• **GIVEN INFORMATION**

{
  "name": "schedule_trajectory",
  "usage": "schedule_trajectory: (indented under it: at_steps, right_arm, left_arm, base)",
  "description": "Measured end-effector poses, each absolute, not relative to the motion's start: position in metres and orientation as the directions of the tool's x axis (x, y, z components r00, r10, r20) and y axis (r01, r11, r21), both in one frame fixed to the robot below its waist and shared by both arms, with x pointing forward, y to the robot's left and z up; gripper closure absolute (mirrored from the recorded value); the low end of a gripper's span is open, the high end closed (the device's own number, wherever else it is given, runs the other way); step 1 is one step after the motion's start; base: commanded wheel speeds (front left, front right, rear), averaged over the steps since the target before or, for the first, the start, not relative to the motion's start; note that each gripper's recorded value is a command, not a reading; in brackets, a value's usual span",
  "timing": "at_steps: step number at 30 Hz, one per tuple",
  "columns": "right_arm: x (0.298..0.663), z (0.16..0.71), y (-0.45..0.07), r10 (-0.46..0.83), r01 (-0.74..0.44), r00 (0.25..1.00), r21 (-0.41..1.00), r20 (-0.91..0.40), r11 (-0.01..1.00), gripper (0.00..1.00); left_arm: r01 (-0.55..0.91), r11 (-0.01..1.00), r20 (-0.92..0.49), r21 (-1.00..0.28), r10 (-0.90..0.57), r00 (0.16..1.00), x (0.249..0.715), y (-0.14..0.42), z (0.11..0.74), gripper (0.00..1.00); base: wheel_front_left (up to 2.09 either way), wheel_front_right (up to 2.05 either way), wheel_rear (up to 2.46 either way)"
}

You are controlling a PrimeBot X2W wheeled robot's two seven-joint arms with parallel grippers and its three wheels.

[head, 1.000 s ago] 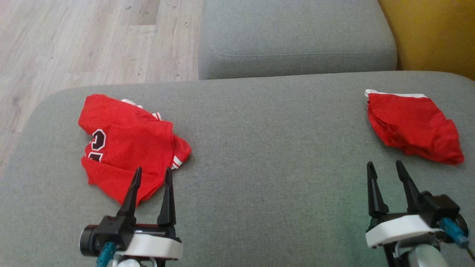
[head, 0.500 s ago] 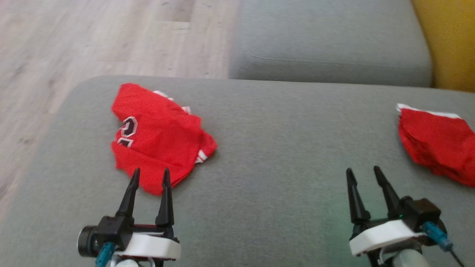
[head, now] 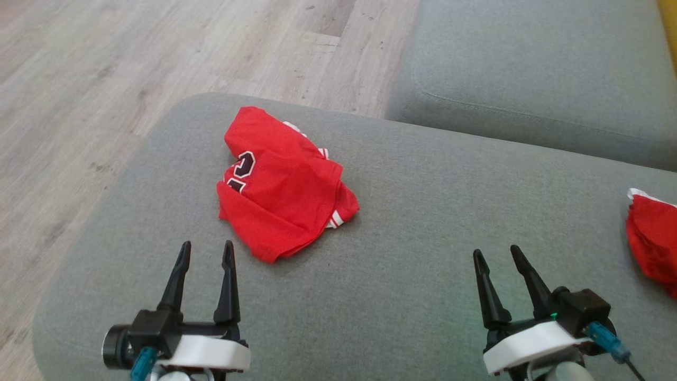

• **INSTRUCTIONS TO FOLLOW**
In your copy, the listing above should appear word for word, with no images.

• **RESPONSE FOR THIS EXERCISE**
{
  "name": "schedule_trajectory",
  "usage": "schedule_trajectory: (indented under it: at_steps, right_arm, left_arm, base)",
  "description": "Measured end-effector poses, each absolute, not relative to the motion's start: position in metres and orientation as the directions of the tool's x axis (x, y, z components r00, r10, r20) and y axis (r01, r11, r21), both in one frame fixed to the robot below its waist and shared by both arms, with x pointing forward, y to the robot's left and z up; gripper closure absolute (mirrored from the recorded value); the low end of a gripper's span is open, the high end closed (the device's own number, wherever else it is given, runs the other way); step 1 is one step after the motion's start; base: commanded wheel speeds (front left, front right, rear), averaged over the steps since the target before or, for the first, the start, not relative to the motion's start; note that each gripper's recorded value is a command, not a reading; in brackets, a value's usual span",
  "timing": "at_steps: step number at 30 Hz, one per tuple",
  "columns": "right_arm: x (0.298..0.663), z (0.16..0.71), y (-0.45..0.07), r10 (-0.46..0.83), r01 (-0.74..0.44), r00 (0.25..1.00), r21 (-0.41..1.00), r20 (-0.91..0.40), r11 (-0.01..1.00), gripper (0.00..1.00); left_arm: r01 (-0.55..0.91), r11 (-0.01..1.00), r20 (-0.92..0.49), r21 (-1.00..0.28), r10 (-0.90..0.57), r00 (0.16..1.00), x (0.249..0.715), y (-0.14..0.42), z (0.11..0.74), gripper (0.00..1.00); base: wheel_front_left (up to 2.09 either way), wheel_front_right (up to 2.05 either way), wheel_rear (up to 2.46 either way)"
}

You are controlling a PrimeBot X2W wheeled robot's two seven-joint arms with parallel grippers and its three wheels.

[head, 1.000 s ago] 
[head, 0.500 s ago] 
[head, now] 

There is no more to this exercise.